* ASSIGNMENT
Search the records for the string "image", then copy each line where it appears.

....................

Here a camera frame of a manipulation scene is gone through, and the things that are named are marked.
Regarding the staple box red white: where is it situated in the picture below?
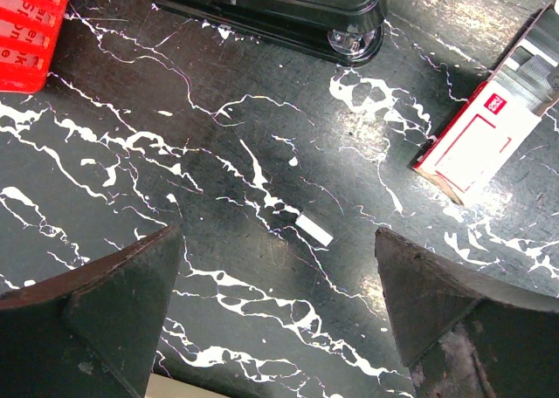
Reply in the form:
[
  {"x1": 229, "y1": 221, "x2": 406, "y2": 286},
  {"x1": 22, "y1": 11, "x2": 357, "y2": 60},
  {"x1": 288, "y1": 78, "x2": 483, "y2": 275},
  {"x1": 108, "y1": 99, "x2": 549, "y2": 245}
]
[{"x1": 413, "y1": 3, "x2": 558, "y2": 205}]

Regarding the red plastic shopping basket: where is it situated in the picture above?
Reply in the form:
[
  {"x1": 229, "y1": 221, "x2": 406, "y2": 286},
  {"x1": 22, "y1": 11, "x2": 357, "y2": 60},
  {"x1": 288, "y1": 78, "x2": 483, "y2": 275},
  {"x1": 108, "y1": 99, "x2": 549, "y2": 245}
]
[{"x1": 1, "y1": 0, "x2": 68, "y2": 94}]

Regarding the silver staple strip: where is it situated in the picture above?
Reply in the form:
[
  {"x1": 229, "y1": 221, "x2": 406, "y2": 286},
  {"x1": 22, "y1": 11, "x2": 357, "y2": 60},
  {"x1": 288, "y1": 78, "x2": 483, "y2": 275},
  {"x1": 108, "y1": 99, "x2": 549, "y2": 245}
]
[{"x1": 295, "y1": 213, "x2": 333, "y2": 247}]

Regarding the black stapler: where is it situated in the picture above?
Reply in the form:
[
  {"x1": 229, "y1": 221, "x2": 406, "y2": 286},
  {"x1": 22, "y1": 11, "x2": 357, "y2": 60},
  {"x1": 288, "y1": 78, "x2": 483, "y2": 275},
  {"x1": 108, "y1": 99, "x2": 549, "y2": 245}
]
[{"x1": 153, "y1": 0, "x2": 388, "y2": 67}]

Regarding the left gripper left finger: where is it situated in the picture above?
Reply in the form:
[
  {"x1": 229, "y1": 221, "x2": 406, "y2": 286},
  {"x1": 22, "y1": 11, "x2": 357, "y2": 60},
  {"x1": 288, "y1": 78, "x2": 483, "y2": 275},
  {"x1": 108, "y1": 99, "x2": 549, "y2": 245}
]
[{"x1": 1, "y1": 227, "x2": 183, "y2": 397}]

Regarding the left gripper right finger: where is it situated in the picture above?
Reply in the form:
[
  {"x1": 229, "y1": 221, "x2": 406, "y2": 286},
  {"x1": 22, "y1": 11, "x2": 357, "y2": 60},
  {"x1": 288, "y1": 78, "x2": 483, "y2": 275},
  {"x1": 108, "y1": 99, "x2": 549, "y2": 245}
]
[{"x1": 375, "y1": 227, "x2": 558, "y2": 397}]

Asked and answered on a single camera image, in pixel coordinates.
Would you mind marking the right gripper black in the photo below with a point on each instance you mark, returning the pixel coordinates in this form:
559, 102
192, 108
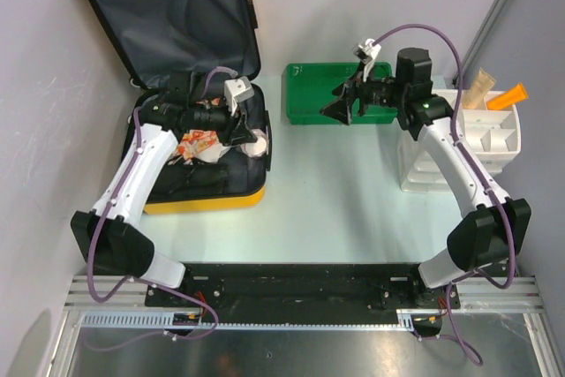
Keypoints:
359, 91

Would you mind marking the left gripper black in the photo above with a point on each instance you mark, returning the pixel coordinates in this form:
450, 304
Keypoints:
237, 130

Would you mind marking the pink round cosmetic jar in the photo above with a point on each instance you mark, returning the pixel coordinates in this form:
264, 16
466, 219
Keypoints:
257, 148

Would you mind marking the green plastic tray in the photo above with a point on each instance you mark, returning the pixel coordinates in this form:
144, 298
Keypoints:
309, 86

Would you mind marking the floral cloth pouch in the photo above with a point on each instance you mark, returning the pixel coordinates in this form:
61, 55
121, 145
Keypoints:
199, 145

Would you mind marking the yellow Pikachu hard-shell suitcase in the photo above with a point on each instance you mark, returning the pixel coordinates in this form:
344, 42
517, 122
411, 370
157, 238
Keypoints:
154, 38

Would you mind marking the beige cosmetic tube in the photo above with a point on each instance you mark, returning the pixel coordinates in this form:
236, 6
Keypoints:
480, 87

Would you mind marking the white plastic drawer organizer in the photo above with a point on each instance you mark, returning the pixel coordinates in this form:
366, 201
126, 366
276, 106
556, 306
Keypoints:
493, 135

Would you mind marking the orange cosmetic tube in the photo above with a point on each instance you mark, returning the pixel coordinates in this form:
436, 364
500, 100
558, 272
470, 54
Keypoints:
509, 98

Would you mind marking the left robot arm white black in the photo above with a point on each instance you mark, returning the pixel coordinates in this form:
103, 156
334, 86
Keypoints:
108, 234

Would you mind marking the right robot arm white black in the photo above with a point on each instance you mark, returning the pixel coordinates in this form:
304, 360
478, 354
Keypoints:
493, 226

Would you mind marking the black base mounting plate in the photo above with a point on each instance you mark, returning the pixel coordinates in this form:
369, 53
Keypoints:
381, 286

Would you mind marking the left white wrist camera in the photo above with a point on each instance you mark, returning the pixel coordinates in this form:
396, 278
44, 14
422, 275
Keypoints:
236, 91

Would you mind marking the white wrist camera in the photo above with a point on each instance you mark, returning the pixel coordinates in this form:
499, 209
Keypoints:
236, 91
367, 53

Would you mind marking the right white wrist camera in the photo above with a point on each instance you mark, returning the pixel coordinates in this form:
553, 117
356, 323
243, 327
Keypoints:
367, 53

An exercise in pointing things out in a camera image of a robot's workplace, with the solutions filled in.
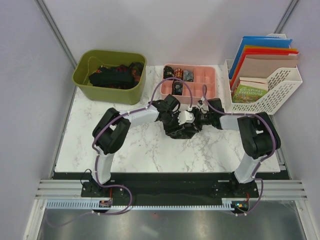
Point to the white slotted cable duct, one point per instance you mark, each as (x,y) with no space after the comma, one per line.
(90,204)

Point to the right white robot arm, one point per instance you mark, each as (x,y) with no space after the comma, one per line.
(258,136)

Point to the orange folder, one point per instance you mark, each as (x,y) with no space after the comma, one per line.
(259,50)

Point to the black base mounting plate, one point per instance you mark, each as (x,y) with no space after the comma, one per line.
(120,177)

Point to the rolled grey tie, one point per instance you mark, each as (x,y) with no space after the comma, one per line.
(188,76)

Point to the beige folder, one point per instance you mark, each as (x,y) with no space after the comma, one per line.
(262,66)

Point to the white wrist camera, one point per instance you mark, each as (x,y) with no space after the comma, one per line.
(200,105)
(185,117)

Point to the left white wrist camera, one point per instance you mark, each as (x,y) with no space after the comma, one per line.
(185,117)

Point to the olive green plastic bin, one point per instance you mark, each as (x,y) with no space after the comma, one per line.
(92,60)

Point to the white perforated file holder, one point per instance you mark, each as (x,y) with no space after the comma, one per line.
(281,85)

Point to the rolled red orange tie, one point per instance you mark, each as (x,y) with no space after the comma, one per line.
(179,73)

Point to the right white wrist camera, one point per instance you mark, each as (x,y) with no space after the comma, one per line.
(200,105)

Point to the green treehouse book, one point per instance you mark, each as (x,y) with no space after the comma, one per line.
(249,90)

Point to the rolled dark blue tie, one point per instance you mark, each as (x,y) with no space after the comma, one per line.
(177,88)

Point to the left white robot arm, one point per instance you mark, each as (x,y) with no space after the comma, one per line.
(112,129)

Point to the pile of dark ties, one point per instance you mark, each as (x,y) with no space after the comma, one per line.
(121,77)

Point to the pink compartment organizer tray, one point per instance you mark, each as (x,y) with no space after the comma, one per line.
(192,91)

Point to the blue folder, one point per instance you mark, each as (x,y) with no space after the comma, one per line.
(260,41)

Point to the rolled dark patterned tie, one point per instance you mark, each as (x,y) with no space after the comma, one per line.
(168,72)

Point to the red folder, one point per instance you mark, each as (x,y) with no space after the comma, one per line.
(261,62)

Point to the dark green leaf-patterned tie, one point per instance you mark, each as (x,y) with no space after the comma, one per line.
(185,131)

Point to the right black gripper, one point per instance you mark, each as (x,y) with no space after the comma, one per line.
(196,112)

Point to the aluminium frame rail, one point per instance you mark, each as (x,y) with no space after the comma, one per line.
(266,189)

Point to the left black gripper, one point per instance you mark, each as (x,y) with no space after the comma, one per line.
(169,129)

....................

* YOUR RESPONSE
Asked and answered on a single camera image, in pixel coordinates.
An exercise in pointing things out in a camera image of a robot's workplace, with the solutions filled in.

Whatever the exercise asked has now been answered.